Here she was worried about sharp-tongued gossips, and Felicity was living alone in an isolated cottage, subject to wandering vandals, who might be even more dangerous than they knew, Maddie thought.
The men were joining them now, and their hostess was making up card tables. After a few rounds of cards, the party broke up, and Maddie was happy enough to say her farewells.
In the carriage ride home, they could talk softly, and when they reached home, she found her father still up. She told him about the gypsies and their transgressions, and he agreed at once that Felicity should remain with them for the time being.
“As long as you like,” he added. “You are certainly not safe down that isolated lane all on your own.”
Felicity’s smile was tremulous. “You’re very kind,” she said, her voice husky.
“You have enough with you for tonight, I think,” Maddie said. “Tomorrow, Thomas and I will go with you to help bring back what you need for a longer stay.”

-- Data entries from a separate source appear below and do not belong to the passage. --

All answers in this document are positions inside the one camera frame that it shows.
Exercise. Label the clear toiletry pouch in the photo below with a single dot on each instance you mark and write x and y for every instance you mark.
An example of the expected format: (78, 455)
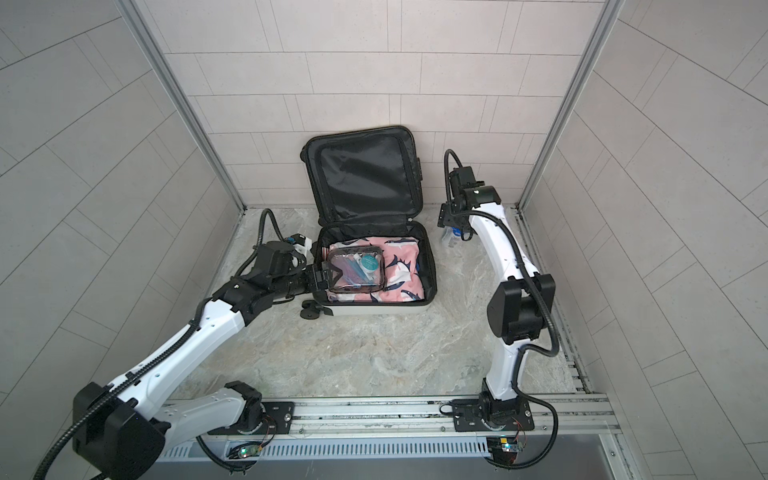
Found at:
(356, 269)

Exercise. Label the aluminium mounting rail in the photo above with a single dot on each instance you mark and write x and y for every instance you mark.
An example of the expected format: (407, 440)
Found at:
(384, 414)

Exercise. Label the black suitcase wheel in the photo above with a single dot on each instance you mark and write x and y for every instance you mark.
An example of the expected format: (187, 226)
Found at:
(313, 310)

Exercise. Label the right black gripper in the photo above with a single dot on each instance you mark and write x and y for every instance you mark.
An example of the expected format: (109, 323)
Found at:
(446, 214)

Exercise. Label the green circuit board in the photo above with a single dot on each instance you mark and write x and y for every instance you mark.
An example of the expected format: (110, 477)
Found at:
(245, 451)
(504, 450)

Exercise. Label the right green circuit board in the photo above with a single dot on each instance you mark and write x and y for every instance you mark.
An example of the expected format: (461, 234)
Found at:
(504, 450)

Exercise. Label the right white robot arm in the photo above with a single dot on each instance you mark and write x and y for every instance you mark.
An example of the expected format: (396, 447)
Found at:
(519, 312)

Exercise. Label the pink shark print garment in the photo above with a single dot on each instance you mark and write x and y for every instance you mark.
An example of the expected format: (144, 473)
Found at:
(403, 282)

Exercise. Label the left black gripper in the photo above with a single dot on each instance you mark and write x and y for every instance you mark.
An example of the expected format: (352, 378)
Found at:
(313, 282)

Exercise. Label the left green circuit board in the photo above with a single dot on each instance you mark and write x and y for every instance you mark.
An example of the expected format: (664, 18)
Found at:
(245, 451)

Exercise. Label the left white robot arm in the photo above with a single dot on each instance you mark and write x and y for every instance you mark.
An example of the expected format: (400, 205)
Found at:
(124, 427)

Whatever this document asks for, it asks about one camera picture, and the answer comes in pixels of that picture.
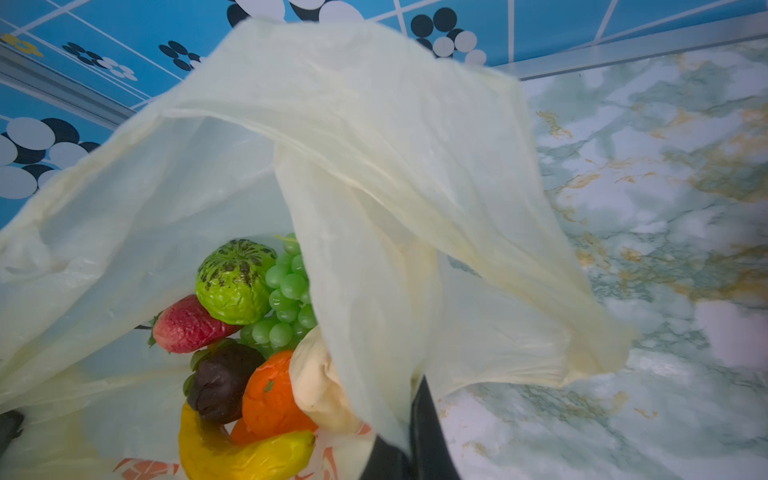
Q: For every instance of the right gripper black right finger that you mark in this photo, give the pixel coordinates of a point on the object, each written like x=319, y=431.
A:
x=427, y=457

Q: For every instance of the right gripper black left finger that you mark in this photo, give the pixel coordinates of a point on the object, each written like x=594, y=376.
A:
x=11, y=423

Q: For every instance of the fake orange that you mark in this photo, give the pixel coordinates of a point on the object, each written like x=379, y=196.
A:
x=268, y=406

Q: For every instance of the translucent yellowish plastic bag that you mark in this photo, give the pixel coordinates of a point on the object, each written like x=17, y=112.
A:
x=413, y=187

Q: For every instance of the fake green grapes bunch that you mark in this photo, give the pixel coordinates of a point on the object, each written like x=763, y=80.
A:
x=290, y=316

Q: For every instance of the fake red strawberry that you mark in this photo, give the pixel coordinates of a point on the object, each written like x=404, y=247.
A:
x=186, y=326

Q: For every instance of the fake yellow banana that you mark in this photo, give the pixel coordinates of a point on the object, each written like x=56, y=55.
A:
x=207, y=452

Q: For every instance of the fake dark purple fruit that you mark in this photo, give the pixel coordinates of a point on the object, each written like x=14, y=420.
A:
x=218, y=381

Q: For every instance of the fake green custard apple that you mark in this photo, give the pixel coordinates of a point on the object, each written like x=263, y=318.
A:
x=231, y=282

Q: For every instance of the left aluminium corner post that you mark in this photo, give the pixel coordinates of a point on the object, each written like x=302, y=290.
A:
x=45, y=84

Felicity gave her an impulsive hug, then Maddie showed her upstairs to the guest chamber next to the viscount’s room. If there was a drawback to having another guest, Maddie thought, it was that it made it more difficult—or even impossible—to slip into the viscount’s room for more forbidden trysts. But perhaps having a full-time chaperone would remind Maddie that she must behave.
Too bad that behaving properly was not at all what she wished to do!
She saw Adrian watching her from his doorway and knew from his impish grin that he was almost certainly reading her thoughts.
“Are you sorry?” she paused to whisper to him as Felicity went inside and closed her bedroom door.